▶ [Exercise goal]: A faithful transcription of all lines below is the expected answer.

▶ [Source data]:
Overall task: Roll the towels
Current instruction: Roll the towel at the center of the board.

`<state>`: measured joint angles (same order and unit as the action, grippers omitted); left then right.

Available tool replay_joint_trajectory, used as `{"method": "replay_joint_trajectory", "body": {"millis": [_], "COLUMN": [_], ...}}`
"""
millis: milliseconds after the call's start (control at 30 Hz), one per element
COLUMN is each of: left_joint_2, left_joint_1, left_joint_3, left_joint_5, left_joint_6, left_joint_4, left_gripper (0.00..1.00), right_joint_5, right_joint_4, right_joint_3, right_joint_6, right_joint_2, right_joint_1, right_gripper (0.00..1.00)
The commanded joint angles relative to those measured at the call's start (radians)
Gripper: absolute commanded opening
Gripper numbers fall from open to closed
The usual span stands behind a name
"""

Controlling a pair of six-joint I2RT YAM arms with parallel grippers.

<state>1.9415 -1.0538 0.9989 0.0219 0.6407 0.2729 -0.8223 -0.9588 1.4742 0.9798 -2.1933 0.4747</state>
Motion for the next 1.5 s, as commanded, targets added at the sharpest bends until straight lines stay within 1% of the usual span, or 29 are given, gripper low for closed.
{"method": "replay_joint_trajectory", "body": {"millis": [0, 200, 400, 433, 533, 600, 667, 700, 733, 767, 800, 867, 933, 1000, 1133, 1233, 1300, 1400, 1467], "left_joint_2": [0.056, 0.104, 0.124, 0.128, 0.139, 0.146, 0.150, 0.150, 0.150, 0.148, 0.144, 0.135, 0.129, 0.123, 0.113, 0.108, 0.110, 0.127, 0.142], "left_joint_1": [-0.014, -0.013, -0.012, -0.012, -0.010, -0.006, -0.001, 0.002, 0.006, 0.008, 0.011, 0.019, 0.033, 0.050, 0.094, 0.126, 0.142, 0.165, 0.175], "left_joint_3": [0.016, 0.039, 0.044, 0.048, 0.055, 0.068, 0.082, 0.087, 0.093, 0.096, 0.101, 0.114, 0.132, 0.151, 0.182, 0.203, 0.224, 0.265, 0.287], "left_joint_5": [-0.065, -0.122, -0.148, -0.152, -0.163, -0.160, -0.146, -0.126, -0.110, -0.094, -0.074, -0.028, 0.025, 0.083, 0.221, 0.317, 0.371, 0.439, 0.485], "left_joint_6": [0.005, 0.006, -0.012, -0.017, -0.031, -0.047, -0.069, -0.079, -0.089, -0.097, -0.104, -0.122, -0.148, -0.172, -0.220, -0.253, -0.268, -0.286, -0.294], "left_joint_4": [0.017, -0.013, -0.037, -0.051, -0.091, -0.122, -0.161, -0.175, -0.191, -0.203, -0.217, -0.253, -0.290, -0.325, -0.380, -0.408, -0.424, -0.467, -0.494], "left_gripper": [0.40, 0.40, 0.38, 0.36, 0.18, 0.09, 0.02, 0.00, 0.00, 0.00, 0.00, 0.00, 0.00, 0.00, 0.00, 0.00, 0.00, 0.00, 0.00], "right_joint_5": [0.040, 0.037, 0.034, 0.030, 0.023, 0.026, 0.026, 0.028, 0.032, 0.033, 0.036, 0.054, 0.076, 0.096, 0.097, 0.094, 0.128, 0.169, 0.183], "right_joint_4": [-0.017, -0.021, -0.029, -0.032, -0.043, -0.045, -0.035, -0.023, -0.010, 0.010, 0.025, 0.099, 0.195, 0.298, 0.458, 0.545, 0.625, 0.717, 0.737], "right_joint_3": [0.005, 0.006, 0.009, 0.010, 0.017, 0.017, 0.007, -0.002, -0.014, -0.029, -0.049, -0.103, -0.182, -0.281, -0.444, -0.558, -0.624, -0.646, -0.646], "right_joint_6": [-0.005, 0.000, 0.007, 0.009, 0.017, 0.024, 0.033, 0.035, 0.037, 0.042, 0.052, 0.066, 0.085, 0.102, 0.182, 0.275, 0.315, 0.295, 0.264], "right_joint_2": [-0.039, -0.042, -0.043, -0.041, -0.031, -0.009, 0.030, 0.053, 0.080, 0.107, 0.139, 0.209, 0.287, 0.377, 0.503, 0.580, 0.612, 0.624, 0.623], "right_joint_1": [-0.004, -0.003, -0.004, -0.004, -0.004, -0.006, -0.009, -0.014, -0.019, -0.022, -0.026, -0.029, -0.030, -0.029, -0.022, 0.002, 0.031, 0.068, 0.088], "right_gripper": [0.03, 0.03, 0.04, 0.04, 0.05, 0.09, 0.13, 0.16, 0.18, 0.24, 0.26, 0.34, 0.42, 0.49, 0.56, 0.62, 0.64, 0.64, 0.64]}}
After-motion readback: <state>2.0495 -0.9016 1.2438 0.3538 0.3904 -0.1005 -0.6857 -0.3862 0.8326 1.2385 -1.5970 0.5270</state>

▶ [Written answer]:
Overall task: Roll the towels
Current instruction: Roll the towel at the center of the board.

`<state>`: measured joint angles (same order and unit as the action, grippers omitted); left then right.

Available tool replay_joint_trajectory, used as `{"method": "replay_joint_trajectory", "body": {"millis": [_], "COLUMN": [_], ...}}`
"""
millis: milliseconds after the call's start (control at 30 Hz), one per element
COLUMN is each of: left_joint_2, left_joint_1, left_joint_3, left_joint_5, left_joint_6, left_joint_4, left_gripper (0.00..1.00), right_joint_5, right_joint_4, right_joint_3, right_joint_6, right_joint_2, right_joint_1, right_gripper (0.00..1.00)
The commanded joint angles relative to those measured at the call's start (radians)
Gripper: absolute commanded opening
Gripper numbers fall from open to closed
The usual span stands behind a name
"""

Controlling a pair of six-joint I2RT YAM arms with parallel grippers.

<state>1.9415 -1.0538 0.9989 0.0219 0.6407 0.2729 -0.8223 -0.9588 1.4742 0.9798 -2.1933 0.4747</state>
Motion for the next 1.5 s, as commanded, targets added at the sharpest bends until straight lines stay within 1% of the usual span, or 29 are given, gripper low for closed.
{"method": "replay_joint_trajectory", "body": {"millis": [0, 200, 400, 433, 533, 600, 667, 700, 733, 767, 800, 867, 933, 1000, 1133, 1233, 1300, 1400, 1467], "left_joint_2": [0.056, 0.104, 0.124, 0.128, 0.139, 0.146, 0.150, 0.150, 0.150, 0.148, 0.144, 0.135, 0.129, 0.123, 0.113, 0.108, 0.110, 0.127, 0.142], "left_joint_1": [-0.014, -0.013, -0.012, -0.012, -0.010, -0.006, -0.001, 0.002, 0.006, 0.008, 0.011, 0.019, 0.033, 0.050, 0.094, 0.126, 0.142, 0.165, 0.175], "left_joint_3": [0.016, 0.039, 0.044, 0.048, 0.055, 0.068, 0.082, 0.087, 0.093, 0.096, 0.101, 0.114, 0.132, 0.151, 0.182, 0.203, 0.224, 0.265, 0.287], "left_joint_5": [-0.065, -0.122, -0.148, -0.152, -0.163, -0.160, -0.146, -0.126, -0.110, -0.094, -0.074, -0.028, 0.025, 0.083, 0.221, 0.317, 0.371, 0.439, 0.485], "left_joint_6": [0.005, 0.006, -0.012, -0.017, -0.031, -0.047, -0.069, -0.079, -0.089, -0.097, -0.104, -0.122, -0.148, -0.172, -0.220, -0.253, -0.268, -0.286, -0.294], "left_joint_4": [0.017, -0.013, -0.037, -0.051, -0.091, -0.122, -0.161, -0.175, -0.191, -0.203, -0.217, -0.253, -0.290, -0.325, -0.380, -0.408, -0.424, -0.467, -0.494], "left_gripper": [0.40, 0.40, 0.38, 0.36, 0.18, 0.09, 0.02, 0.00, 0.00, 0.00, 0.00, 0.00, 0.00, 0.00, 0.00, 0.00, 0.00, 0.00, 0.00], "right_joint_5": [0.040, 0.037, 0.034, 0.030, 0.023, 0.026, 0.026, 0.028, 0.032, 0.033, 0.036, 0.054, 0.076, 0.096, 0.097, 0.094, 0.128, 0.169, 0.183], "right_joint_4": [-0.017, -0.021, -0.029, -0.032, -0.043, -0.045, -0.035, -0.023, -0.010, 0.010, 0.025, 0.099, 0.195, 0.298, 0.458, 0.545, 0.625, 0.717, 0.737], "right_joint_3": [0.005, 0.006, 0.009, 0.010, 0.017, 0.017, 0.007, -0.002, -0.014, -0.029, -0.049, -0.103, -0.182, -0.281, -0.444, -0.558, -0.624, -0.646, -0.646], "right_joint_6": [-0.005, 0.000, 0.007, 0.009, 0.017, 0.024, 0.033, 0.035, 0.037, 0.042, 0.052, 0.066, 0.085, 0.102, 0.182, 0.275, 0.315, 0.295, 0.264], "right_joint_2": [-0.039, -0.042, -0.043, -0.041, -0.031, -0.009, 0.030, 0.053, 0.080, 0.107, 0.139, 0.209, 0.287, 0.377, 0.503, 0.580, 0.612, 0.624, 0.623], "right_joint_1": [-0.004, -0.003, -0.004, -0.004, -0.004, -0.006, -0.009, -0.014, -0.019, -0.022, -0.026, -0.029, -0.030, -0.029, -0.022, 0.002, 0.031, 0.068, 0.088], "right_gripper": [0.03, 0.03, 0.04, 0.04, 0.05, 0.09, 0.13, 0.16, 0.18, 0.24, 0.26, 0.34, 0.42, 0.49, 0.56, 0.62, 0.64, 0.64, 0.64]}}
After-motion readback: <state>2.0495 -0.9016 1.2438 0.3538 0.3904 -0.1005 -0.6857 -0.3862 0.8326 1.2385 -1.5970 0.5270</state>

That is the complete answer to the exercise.